■ Problem requirements
Look through the material below. Copy each line that contains the string "Please".

■ Source data
□ □ □ □ □
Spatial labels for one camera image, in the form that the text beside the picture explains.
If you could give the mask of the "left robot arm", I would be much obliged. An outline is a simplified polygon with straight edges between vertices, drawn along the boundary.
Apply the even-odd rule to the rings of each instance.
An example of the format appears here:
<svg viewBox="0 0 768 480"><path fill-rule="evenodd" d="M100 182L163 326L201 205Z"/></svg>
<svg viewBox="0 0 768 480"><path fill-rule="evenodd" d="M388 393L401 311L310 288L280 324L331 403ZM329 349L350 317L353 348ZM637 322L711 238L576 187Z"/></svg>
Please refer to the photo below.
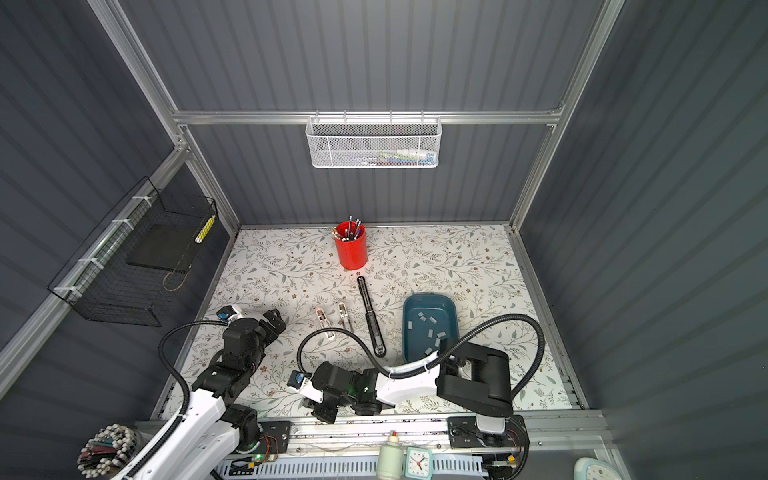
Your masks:
<svg viewBox="0 0 768 480"><path fill-rule="evenodd" d="M222 326L223 349L193 383L188 383L165 355L177 332L197 326ZM265 351L286 329L277 309L252 317L190 322L161 338L157 351L162 365L182 390L173 417L128 461L117 479L216 478L215 468L237 448L256 446L262 433L255 409L236 402L250 384Z"/></svg>

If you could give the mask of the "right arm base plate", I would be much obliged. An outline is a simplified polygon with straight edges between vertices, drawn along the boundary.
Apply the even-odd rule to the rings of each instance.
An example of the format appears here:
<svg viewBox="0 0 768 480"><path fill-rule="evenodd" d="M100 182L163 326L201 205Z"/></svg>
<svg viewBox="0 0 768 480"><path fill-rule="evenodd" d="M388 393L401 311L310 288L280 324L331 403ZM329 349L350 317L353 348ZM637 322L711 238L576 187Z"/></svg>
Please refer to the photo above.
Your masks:
<svg viewBox="0 0 768 480"><path fill-rule="evenodd" d="M527 448L530 438L520 415L505 418L452 416L447 419L450 446L454 449Z"/></svg>

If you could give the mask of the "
□ □ □ □ □
■ Reply to the exercise
Please refer to the photo below.
Please refer to the photo above.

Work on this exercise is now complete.